It’s been a rough couple of months for investors in – and employees of – Thousand Oaks-based immunotherapy company Atara Biotherapeutics Inc.
On Nov. 8, Atara announced the failure of a clinical trial for its lead drug to treat multiple sclerosis to reach its desired endpoint, prompting the company to pare back its work on the drug and refocus on its other drug programs. The company’s share price tumbled 80% on the following trading day to 24 cents and has remained in penny stock territory ever since.
By Dec. 31, Atara had laid off 73 employees in California as part of a 30% reduction in its workforce. About 48 of those workers were at its Thousand Oaks headquarters. The layoffs were part of a corporate restructuring announced just days before the results of the failed clinical trial became public.
There have been some positive developments at the company in the last two months, including the expansion of a partnership/licensing deal with a European pharmaceutical company, the sale of $15 million worth of shares to affiliates of an existing investor and some promising news on another drug in the company’s pipeline.
But so far, these developments have not significantly lifted the share price. Investors remain cautious, as the track record for biotech companies that experience a clinical failure of their leading drug candidate is spotty at best.
“Can companies overcome clinical setbacks when their lead program has a significant failure? The short answer is, maybe,” said Laura Chico, managing director of equity research on the life sciences team of downtown-based financial firm Wedbush Securities Inc.
Much depends on the strength of other drug candidates in the company’s portfolio and whether the factors behind the clinical-trial failure extend to those drug candidates, Chico added.
Clinical trial fails
In the case of Atara, the clinical trial failure came as a surprise, since data from a previous clinical trial of the drug had shown some positive results.
The drug, known by the temporary name ATA188, was developed off Atara’s T-cell platform based on the Epstein-Barr virus; the company was testing it to treat non-active progressive multiple sclerosis, a form of the disease with few other treatment options.

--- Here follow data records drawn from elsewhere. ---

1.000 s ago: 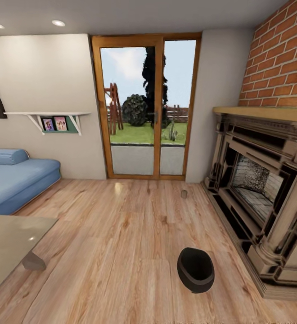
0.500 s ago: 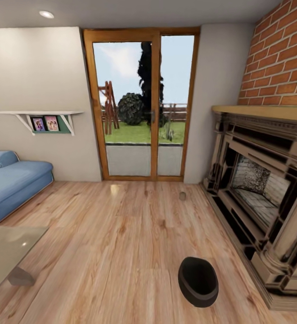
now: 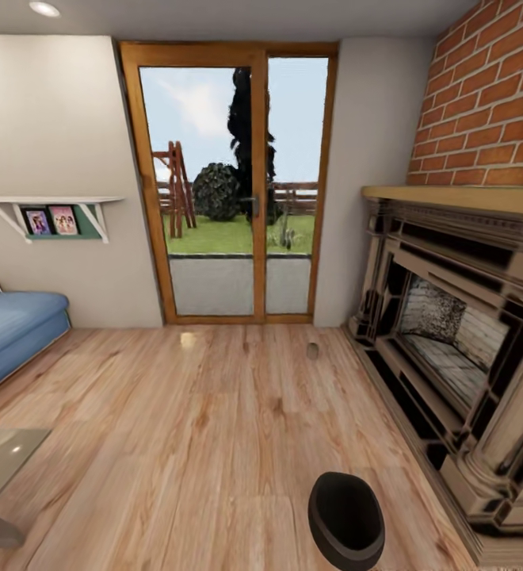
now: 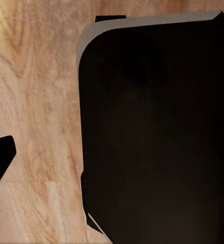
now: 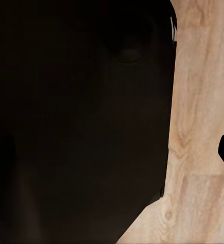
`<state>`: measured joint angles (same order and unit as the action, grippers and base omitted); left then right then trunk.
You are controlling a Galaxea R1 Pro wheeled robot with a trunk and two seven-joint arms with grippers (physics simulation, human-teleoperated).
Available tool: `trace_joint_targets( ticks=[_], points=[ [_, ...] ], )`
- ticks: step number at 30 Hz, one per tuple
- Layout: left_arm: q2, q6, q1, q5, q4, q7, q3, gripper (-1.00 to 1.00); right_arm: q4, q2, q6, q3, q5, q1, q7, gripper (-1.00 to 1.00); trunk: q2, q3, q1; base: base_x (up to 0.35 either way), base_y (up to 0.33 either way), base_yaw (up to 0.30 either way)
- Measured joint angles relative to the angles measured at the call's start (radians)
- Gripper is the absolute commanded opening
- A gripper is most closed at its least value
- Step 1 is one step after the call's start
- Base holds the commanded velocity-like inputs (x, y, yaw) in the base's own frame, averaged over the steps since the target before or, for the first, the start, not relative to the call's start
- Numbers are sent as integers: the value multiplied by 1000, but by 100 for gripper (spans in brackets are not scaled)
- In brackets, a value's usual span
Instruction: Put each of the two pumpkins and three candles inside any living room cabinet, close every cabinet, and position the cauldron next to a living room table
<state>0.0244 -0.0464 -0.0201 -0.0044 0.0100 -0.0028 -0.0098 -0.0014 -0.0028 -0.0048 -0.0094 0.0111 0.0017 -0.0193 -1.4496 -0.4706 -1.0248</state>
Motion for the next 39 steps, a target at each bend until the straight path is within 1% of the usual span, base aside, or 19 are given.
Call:
trace_joint_targets(
  ticks=[15, 24, 39],
  points=[
    [0, 0, 0, 0, 0, 0, 0, 100, 0, -2, 1, -2, 0, 0, 0, 100, 0, 0, 0, 26, 3, -293],
    [0, 0, 0, 0, 0, 0, 0, 100, 0, -3, 1, -2, 0, 0, -1, 100, 0, 0, 0, 116, 96, -298],
    [0, 0, 0, 0, 0, 0, 0, 100, 0, -4, 1, -2, 0, 0, -2, 100, 0, 0, 0, 26, 20, -298]
  ],
)
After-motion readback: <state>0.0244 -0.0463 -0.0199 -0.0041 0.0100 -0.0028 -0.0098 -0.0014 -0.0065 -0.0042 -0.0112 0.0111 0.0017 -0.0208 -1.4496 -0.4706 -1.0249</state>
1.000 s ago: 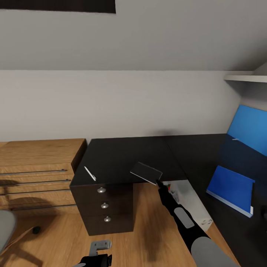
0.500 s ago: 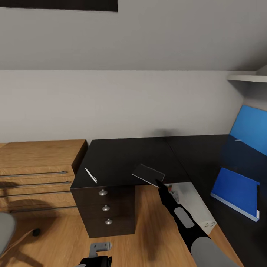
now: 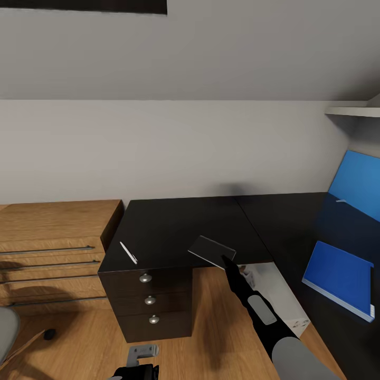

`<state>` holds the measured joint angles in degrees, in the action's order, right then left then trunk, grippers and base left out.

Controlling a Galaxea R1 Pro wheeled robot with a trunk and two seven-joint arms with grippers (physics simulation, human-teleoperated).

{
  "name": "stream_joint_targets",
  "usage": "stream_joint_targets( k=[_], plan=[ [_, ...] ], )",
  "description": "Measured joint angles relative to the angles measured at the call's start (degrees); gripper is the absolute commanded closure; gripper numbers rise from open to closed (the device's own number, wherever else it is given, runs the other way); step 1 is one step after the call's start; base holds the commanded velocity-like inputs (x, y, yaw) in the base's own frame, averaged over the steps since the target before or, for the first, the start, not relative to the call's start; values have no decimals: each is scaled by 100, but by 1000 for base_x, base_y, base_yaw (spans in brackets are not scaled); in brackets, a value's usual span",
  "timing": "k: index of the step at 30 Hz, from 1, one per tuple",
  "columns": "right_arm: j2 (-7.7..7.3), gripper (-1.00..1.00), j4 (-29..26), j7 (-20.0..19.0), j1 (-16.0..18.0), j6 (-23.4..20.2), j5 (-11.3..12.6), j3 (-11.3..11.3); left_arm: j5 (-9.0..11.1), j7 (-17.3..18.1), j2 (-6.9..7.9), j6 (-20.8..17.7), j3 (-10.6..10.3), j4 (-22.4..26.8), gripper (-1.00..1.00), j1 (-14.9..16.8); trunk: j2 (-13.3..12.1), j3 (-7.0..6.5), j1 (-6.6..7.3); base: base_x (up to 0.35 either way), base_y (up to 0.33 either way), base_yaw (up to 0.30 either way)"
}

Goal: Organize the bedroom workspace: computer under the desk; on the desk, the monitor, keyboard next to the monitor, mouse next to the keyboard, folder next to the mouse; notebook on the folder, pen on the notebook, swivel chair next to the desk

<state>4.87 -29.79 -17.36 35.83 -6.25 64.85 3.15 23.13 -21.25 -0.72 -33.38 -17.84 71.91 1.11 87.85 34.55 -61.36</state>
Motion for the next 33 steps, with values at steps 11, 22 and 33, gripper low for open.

During a Phase 1 clinical trial to test the drug’s safety profile, the drug had shown a 33% improvement in the disability status of multiple sclerosis patients. But in the Phase 2 clinical trial – known as Embold – designed to test the drug’s effectiveness, patients given the drug only showed an improvement of about 6% in their disabilities, while patients taking a placebo showed a 16% improvement in their disabilities, meaning the placebo was more effective than the drug.
“We are surprised and deeply disappointed with the results of Embold, particularly for the MS patient community, which is in urgent need of new treatment options,” Pascal Touchon, Atara’s chief executive, said in a press release at the time. “We are further evaluating the Embold data as we continue to believe in the critical role (Epstein-Barr Virus) plays in MS pathogenesis, however we anticipate stopping the study as no treatment benefit was observed.”
Touchon said this meant significantly reducing expenses associated with the development of the drug, though he stopped short of saying the company would completely abandon it. Instead, Touchon said, the company would redouble its efforts with other drugs in its pipeline.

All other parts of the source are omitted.